Porsche, the maker of the 911 sports car, owns about 51 percent of Volkswagen, whose automotive division had 10.7 billion euros in net cash as of March 31. Porsche has been accumulating Volkswagen shares since 2005 to protect ties to its largest supplier.

Porsche Supervisory Board Chairman Wolfgang Porsche was struggling to raise financing to boost the stake to 75 percent and had been at loggerheads with Piech, his cousin, about how to unite the carmakers. The May 6 agreement between the families effectively put on hold Porsche’s plan to further bolster its stake in Volkswagen by acquiring VW shares.

Porsche has no plans to sell some call options linked to Volkswagen shares, Albrecht Bamler, a spokesman at the sports- car manufacturer, said today.

Piech vs Porsches

The Porsche family is upset over Piech’s remarks and is concerned that they may hurt the value of the carmaker, Der Spiegel magazine reported on its Web site. When asked whether Volkswagen would pay 11 billion euros for Porsche AG, the operating unit of Porsche SE, Piech said that the amount is “definitely a few billion too high,” according to the magazine.

Porsche must ensure “absolute transparency” in its talks on combining the carmakers, Volkswagen CEO Martin Winterkorn wrote in a letter to senior managers dated yesterday.

“We must get a clear idea of the true state of affairs at Porsche,” he wrote. “It’s in the interest of all concerned to ensure that there’s no threat to Volkswagen’s financial stability.”

On May 7, a day after the initial agreement, Porsche dropped the most in at least 13 years on the Frankfurt exchange. The stock has fallen 21 percent this year.

Winterkorn Backs Osterloh

Winterkorn said he backed a decision by Osterloh, the chief labor leader at Volkswagen and a member of its supervisory board, to quit the talks with Porsche.

“We will not allow anyone to pressurize us into taking precipitate action,” Winterkorn wrote, adding that negotiations with Porsche require a “constructive” atmosphere.

“This is not the case at the moment,” the CEO wrote. “We’re not in any hurry.”

The 72-year-old Piech is a grandson of Ferdinand Porsche, who founded the sports-car manufacturer and was Volkswagen’s first leader when the carmaker was set up under Adolf Hitler’s Nazi regime in the 1930s.
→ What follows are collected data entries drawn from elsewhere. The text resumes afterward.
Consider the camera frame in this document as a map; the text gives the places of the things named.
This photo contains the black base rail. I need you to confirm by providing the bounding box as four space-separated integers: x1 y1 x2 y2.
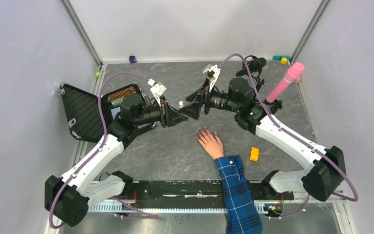
100 179 295 211

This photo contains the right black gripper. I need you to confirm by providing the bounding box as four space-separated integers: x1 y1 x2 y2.
178 77 241 120

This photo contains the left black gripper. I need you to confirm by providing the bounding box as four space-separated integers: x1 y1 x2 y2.
133 96 188 128

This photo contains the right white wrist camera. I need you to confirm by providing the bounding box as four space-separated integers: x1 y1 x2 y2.
203 64 221 92

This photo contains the small yellow cube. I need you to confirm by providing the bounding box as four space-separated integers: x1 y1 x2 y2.
280 57 288 64

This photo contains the blue plaid sleeve forearm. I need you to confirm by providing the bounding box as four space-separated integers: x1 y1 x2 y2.
215 155 263 234

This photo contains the person hand with painted nails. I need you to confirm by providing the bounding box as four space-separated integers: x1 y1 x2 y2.
197 128 224 160

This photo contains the black microphone on tripod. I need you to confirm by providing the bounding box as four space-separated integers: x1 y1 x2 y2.
236 55 267 91

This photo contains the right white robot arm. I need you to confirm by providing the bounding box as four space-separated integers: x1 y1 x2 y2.
179 78 346 202

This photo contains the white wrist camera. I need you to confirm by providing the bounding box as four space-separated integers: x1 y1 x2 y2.
148 79 167 106
203 64 221 92

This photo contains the purple cube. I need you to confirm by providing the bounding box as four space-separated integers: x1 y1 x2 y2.
129 55 137 64

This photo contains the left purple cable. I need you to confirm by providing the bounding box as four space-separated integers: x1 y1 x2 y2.
48 71 159 230

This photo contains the teal block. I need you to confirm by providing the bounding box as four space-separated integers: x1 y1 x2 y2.
272 55 291 60

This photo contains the yellow block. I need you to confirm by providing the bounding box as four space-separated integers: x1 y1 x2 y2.
249 147 260 162

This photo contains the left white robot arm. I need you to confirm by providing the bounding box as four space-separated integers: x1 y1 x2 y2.
44 94 188 229

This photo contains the pink foam cylinder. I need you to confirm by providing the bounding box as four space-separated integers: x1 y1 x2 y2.
266 62 305 103

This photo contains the black poker chip case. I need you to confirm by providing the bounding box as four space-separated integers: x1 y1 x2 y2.
58 83 143 143

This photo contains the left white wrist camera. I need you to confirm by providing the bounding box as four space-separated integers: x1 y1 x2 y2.
148 79 167 106

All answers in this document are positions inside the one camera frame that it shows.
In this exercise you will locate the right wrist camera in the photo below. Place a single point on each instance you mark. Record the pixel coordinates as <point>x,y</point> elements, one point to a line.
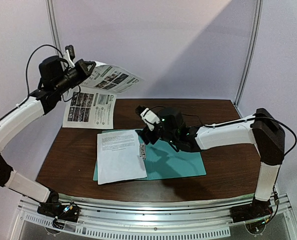
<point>148,117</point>

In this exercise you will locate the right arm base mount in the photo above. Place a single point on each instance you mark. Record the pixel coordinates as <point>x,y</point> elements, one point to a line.
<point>257,209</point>

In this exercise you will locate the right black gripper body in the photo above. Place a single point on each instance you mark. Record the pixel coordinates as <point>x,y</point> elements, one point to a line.
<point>147,135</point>

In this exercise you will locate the colourful printed leaflet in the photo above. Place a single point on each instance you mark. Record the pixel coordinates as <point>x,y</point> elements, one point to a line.
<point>90,105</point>

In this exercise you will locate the right aluminium wall post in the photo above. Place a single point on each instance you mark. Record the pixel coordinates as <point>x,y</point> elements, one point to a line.
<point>250,52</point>

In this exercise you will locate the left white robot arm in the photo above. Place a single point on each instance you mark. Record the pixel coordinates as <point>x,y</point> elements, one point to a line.
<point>37,104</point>

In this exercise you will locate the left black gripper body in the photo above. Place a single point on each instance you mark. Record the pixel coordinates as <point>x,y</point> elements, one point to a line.
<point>64,82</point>

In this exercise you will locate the aluminium wall post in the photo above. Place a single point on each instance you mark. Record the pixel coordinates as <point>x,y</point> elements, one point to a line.
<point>250,52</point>
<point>56,41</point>

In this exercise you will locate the left aluminium wall post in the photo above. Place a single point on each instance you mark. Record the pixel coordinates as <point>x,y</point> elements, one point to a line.
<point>56,41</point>

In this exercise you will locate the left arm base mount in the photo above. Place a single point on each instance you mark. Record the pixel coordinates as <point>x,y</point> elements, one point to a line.
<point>60,211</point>

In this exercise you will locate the white printed paper sheet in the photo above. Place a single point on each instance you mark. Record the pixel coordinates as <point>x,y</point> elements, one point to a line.
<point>118,157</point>

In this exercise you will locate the chrome folder clip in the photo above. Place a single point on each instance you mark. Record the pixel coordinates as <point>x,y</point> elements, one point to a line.
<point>142,151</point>

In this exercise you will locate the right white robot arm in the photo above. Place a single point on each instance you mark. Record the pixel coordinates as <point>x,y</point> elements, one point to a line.
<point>259,129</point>

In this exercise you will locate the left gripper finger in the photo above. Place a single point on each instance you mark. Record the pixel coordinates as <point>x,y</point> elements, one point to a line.
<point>88,66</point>
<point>86,73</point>

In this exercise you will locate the aluminium mounting rail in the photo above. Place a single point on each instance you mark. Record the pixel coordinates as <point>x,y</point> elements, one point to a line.
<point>187,220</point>

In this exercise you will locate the teal file folder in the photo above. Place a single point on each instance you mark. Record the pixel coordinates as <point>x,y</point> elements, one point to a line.
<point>162,162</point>

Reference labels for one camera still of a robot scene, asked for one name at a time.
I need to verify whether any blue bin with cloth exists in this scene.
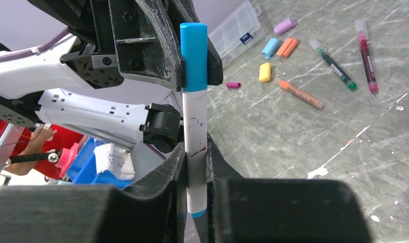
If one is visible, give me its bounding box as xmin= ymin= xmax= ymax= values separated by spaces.
xmin=66 ymin=138 xmax=135 ymax=189

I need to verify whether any yellow highlighter cap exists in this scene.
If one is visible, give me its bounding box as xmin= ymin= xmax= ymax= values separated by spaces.
xmin=258 ymin=63 xmax=271 ymax=83

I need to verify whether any green marker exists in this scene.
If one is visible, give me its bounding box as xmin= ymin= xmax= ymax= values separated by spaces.
xmin=309 ymin=38 xmax=357 ymax=91

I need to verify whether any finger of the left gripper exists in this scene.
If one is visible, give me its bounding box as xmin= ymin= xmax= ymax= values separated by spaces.
xmin=168 ymin=1 xmax=224 ymax=86
xmin=108 ymin=1 xmax=182 ymax=91

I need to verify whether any orange marker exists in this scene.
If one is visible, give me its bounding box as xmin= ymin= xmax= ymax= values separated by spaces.
xmin=275 ymin=77 xmax=325 ymax=110

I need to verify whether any dark red marker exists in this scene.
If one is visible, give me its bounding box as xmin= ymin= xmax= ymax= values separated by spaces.
xmin=354 ymin=19 xmax=379 ymax=95

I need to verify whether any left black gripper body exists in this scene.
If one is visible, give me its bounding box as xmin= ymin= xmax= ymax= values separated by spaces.
xmin=30 ymin=0 xmax=124 ymax=89

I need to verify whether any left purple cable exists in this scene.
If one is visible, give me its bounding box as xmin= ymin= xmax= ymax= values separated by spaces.
xmin=0 ymin=26 xmax=70 ymax=64

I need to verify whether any blue highlighter cap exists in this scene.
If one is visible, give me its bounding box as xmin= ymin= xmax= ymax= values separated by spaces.
xmin=262 ymin=38 xmax=279 ymax=60

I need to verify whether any clear plastic parts box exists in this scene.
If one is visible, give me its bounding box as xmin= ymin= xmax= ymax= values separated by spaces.
xmin=209 ymin=1 xmax=265 ymax=68

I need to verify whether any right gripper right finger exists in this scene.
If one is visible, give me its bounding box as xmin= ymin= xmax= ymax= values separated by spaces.
xmin=206 ymin=138 xmax=373 ymax=242

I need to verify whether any orange highlighter cap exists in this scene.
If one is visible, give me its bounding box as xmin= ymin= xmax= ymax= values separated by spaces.
xmin=276 ymin=38 xmax=298 ymax=58

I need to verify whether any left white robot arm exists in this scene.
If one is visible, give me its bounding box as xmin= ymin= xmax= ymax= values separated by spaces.
xmin=0 ymin=1 xmax=223 ymax=153

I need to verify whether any magenta marker cap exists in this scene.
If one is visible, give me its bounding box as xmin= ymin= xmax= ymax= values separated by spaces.
xmin=226 ymin=82 xmax=242 ymax=89

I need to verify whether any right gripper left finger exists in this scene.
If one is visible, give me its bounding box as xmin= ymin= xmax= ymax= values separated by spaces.
xmin=0 ymin=143 xmax=186 ymax=242

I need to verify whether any pink highlighter cap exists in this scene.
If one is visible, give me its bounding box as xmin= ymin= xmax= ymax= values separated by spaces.
xmin=274 ymin=17 xmax=296 ymax=36

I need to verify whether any person in red shirt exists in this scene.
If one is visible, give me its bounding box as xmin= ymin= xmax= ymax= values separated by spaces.
xmin=0 ymin=119 xmax=88 ymax=180

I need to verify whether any blue capped white marker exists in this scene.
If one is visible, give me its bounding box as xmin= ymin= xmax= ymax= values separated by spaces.
xmin=179 ymin=22 xmax=209 ymax=219

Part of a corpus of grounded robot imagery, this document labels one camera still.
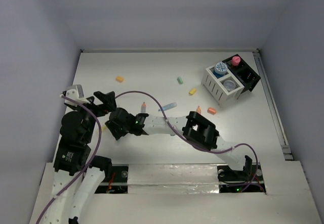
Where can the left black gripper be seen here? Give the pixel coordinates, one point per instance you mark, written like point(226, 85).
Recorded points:
point(109, 98)

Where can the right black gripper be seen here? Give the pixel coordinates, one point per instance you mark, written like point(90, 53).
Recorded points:
point(114, 127)

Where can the clear round jar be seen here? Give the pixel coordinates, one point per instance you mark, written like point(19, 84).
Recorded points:
point(229, 85)

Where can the pink capped tube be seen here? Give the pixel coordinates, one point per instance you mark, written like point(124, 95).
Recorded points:
point(235, 61)

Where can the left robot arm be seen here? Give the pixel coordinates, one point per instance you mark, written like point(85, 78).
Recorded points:
point(78, 171)

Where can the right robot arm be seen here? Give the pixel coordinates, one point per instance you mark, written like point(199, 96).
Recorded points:
point(193, 128)

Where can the orange tip white pen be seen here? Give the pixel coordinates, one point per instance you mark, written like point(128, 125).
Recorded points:
point(143, 108)

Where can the blue highlighter pen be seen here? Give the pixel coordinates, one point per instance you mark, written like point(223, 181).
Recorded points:
point(168, 107)

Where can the green eraser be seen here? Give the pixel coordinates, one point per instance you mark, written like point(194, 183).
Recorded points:
point(179, 80)

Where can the orange pencil shaped pen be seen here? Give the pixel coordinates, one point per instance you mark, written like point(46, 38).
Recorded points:
point(198, 110)

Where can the yellow eraser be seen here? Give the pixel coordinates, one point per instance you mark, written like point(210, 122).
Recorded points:
point(192, 91)

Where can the dark orange eraser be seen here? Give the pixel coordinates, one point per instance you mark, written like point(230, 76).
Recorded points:
point(211, 110)

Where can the white slotted container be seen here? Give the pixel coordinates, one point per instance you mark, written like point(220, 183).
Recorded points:
point(215, 86)

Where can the black container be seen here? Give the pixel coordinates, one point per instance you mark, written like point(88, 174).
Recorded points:
point(244, 73)

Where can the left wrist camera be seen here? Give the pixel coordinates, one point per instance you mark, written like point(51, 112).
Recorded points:
point(74, 92)

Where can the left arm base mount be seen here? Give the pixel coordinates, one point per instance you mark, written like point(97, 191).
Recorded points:
point(117, 183)

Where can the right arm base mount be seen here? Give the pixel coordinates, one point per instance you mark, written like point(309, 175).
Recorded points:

In addition to leading the supervisory board at Volkswagen, where he was CEO for nine years until becoming chairman in 2002, Piech is a member of Porsche’s board.

Any agreement between the two carmakers will require approval by Volkswagen’s home state of Lower Saxony, which has a right to veto decisions through its 20 percent stake in VW. The automakers, worker representatives and Lower Saxony officials will decide on the new group’s structure over a four-week period, Porsche said on May 8.